I had packed what I thought I would need for 2-3 months, so that even though it was August when I moved out, I took a big sweater. But I did not take my winter coat or the fuzzy robe I often wear in the house in the winter. I was vaguely given to understand that I would be out probably until Thanksgiving.

This is as much as I have energy to write tonight. I'll continue with the next installment when I feel up to it.

My house saga: 1st installment

I keep wanting to tell the story of my house damage and repair, and I keep putting it off until I have time and energy because it feels long, and then the longer I put it off the longer the story grows. So I'll just start. Blogs don't have to be highly crafted; they're just a place to dump some ideas out of a bucket onto the grass, so you and a few others can look at them.

So last August, a pump failed at my house. I live in a daylight basement and my housemates live above me. This daylight basement is below ground on the north, street-facing side, and at ground level on the south, backyard-facing side. That is because of the slope of the ground. So I have a deck and my door in the "back" of the house. Anyway, because I'm below street level, all my wastewater has to be pumped up out of my dwelling to the water lines above. There is one pump for this job. The one I had was installed in 1988 when my folks retired to Lynden and finished the basement in this house.

So on a certain August evening, I got out of the shower and there was water on the floor. The water was not just on the floor of the bathroom, but of the furnace & laundry room (where the water pump lives), of the kitchen, the hallway, and -- I did not realize at the time -- the bedrooms. I threw down every towel I owned to soak up the water and called a plumber. People who answered the phones at the plumbing places assumed that my pipes were backed up and I needed a rooter, but I strongly suspected the pump because a couple years ago I had some water spillage when the pump was unplugged. Anyway, it took me a while to find a plumber who wasn't booked out several weeks, and finally got one who could come in a few days. In the meantime, with no way for the pump to handle waste water, I essentially had no plumbing. It was the weekend by the time I got ahold of a plumber and received a promise of someone coming the following week. Each morning I got up and threw on some clothes and drove to the public restrooms in downtown Lynden to use the toilet. I did not shower until the plumber had come and installed a new, functioning pump.

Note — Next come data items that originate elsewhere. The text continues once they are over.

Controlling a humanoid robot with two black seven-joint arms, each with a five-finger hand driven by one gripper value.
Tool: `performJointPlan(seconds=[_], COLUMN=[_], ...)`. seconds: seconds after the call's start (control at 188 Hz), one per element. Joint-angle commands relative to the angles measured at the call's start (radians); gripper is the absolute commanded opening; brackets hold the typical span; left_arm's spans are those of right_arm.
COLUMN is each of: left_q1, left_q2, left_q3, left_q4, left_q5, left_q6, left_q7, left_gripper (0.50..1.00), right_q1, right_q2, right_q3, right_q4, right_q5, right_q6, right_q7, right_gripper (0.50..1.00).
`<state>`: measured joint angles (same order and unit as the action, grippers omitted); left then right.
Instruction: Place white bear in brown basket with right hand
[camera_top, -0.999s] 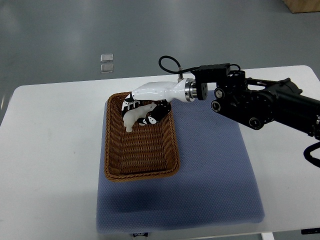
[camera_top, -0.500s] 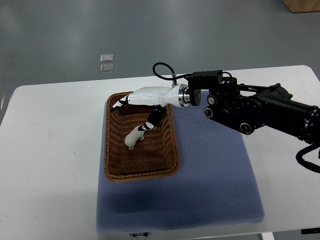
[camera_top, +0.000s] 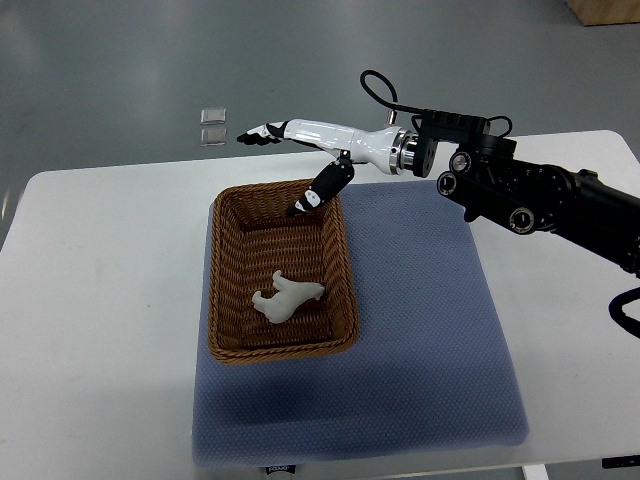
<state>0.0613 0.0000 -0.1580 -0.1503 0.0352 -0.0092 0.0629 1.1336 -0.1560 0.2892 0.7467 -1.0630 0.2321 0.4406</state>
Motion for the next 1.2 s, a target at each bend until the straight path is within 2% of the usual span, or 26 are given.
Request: performJointPlan(seconds=[0.0, 0.197, 0.415, 0.579, 0.728, 1.036, 1.196], left_q1=[0.000, 0.000, 0.000, 0.000, 0.000, 0.000, 0.000], left_q2=[0.000, 0.000, 0.000, 0.000, 0.000, 0.000, 0.000], left_q3=[0.000, 0.000, 0.000, 0.000, 0.000, 0.000, 0.000], left_q4=[0.000, 0.000, 0.000, 0.000, 0.000, 0.000, 0.000], left_q5=[0.000, 0.000, 0.000, 0.000, 0.000, 0.000, 0.000], left_q6=[0.000, 0.000, 0.000, 0.000, 0.000, 0.000, 0.000], left_q7=[0.000, 0.000, 0.000, 0.000, 0.000, 0.000, 0.000], left_gripper=[1.000, 1.000, 1.000, 1.000, 1.000, 1.000, 1.000], right_q1=[-0.012, -0.067, -0.135, -0.166, -0.184, -0.198, -0.199], right_q2=[-0.023, -0.066, -0.097, -0.111, -0.106, -0.096, -0.096], right_q3=[0.001, 0.001, 0.002, 0.001, 0.001, 0.001, 0.001], right_q4=[-0.012, -0.021, -0.035, -0.052, -0.105, -0.133, -0.135], right_q5=[0.237, 0.589, 0.805, 1.014, 1.210, 1.319, 1.321], right_q6=[0.029, 0.049, 0.050, 0.085, 0.102, 0.093, 0.096], right_q7=[-0.068, -0.166, -0.172, -0.178, -0.269, -0.327, -0.330], right_gripper=[0.913, 0.915, 0.915, 0.915, 0.917, 0.917, 0.919])
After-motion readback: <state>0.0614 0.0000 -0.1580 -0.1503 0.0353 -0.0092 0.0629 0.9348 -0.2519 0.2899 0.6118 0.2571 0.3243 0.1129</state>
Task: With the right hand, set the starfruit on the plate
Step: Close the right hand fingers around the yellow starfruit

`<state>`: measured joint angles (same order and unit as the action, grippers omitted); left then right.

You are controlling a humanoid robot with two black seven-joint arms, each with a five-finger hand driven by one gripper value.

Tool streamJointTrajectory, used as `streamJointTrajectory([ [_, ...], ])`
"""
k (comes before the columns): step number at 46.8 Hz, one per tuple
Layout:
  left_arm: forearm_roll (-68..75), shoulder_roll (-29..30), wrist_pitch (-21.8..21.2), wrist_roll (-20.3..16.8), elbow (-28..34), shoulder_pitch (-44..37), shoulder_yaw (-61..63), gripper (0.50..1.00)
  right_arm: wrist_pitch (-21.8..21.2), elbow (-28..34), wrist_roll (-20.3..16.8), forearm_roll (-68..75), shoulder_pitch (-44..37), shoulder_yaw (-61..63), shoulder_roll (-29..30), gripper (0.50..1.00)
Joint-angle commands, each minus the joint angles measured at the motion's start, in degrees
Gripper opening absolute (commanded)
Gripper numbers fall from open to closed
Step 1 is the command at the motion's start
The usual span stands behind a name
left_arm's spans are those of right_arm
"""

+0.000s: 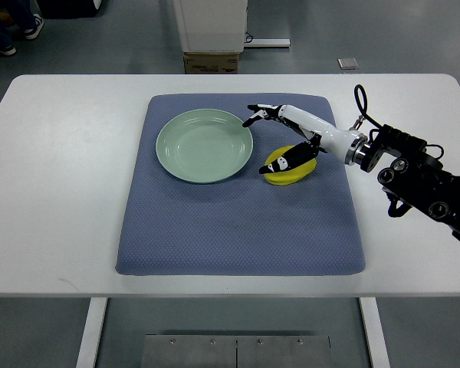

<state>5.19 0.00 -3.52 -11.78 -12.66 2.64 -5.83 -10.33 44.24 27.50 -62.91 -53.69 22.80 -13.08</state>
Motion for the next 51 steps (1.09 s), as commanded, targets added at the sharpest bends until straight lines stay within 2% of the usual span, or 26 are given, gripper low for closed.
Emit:
streamJointTrajectory([
  [1, -0.01, 0.00, 0.00, 0.00, 0.00, 0.00, 0.03, 1.000, 0.05, -0.21, 0.01, -0.46, 0.08, -1.09, -0.45, 0.998],
  [13, -0.01, 0.00, 0.00, 0.00, 0.00, 0.00, -0.06, 1.000, 1.89, -2.40, 0.45, -0.63, -0.01, -3.73, -1.51, 0.995],
  [28, -0.01, 0.00, 0.00, 0.00, 0.00, 0.00, 0.03, 1.000, 4.09, -6.71, 4.23, -0.90, -0.10, -8.92, -1.86, 0.991],
  [42, 0.08, 0.00, 0.00, 0.00, 0.00, 0.00, 0.03, 1.000, 5.32, -7.15, 4.32, -0.98, 0.08, -9.27, -1.25, 0.981],
  [51, -0.01, 0.00, 0.00, 0.00, 0.00, 0.00, -0.06, 1.000, 7.61, -8.12, 4.41, -0.90, 0.08, -9.53, -0.72, 0.970],
])
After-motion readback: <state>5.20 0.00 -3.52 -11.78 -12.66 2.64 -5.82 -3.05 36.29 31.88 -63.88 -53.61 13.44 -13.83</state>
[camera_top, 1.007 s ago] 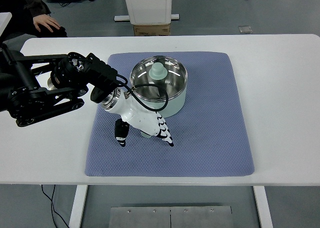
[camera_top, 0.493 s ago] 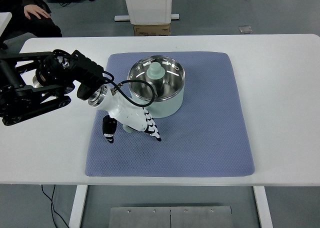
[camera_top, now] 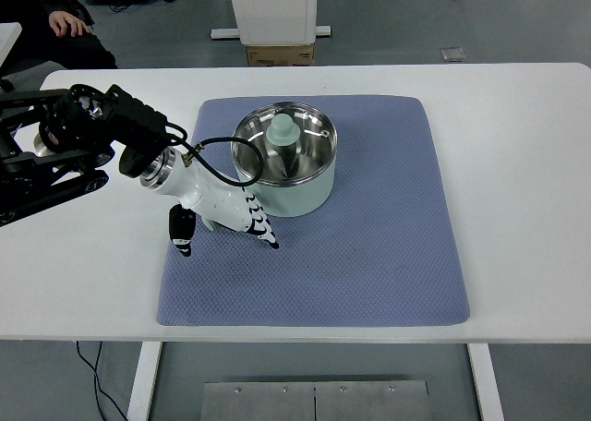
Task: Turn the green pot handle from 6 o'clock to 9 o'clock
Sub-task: 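Push the handle with the left hand, rotating the pot's handle sideways, then continue sweeping the handle with the left hand toward the left arm's side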
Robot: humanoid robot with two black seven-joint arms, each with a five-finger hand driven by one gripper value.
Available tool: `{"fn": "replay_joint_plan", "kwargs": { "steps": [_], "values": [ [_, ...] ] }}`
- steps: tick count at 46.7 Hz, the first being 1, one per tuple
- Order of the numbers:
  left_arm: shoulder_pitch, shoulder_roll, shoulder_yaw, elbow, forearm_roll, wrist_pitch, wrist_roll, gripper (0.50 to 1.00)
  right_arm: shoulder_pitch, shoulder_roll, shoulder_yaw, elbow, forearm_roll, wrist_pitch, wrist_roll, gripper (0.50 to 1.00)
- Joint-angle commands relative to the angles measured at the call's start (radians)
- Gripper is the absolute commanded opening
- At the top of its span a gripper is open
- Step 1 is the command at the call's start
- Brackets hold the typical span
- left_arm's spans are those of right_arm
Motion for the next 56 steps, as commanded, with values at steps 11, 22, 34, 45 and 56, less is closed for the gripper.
{"fn": "replay_joint_plan", "kwargs": {
  "steps": [11,22,34,45,56],
  "values": [
    [-0.001,0.036,0.001,0.0,0.008,0.0,0.0,1.0,0.0,0.0,0.0,0.0,0.0,0.0,0.0,1.0],
    [0.0,0.059,0.008,0.002,0.049,0.0,0.0,1.0,0.0,0.0,0.002,0.0,0.0,0.0,0.0,1.0],
    [0.002,0.086,0.009,0.008,0.087,0.003,0.0,1.0,0.0,0.0,0.0,0.0,0.0,0.0,0.0,1.0],
    [0.0,0.1,0.008,0.032,0.092,0.008,0.0,1.0,0.0,0.0,0.0,0.0,0.0,0.0,0.0,1.0],
    [0.007,0.097,0.008,0.101,0.097,0.021,0.0,1.0,0.0,0.0,0.0,0.0,0.0,0.0,0.0,1.0]
  ]
}}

My niece, who cleaned house for me every other week, let me know a while later that the bedroom I use as a library smelled bad. I keep that room closed off when I'm not in it, so that my dog can't wander in there unsupervised. I got a name from a friend of someone to call to tear out the carpet, which I assumed had been dampened by the water, and while I was on the phone with him I went into the room to pace out how big it is, and I discovered that the carpet was more than damp, it was saturated. Blech. I had my sister-in-law and her grandkids come over to move furniture out of that room into my guest room so I could have the carpet out. They discovered that the carpet in my guest room was also saturated. My sister-in-law said that my laminate flooring was also bubbling and suggested I start an insurance claim. So I did.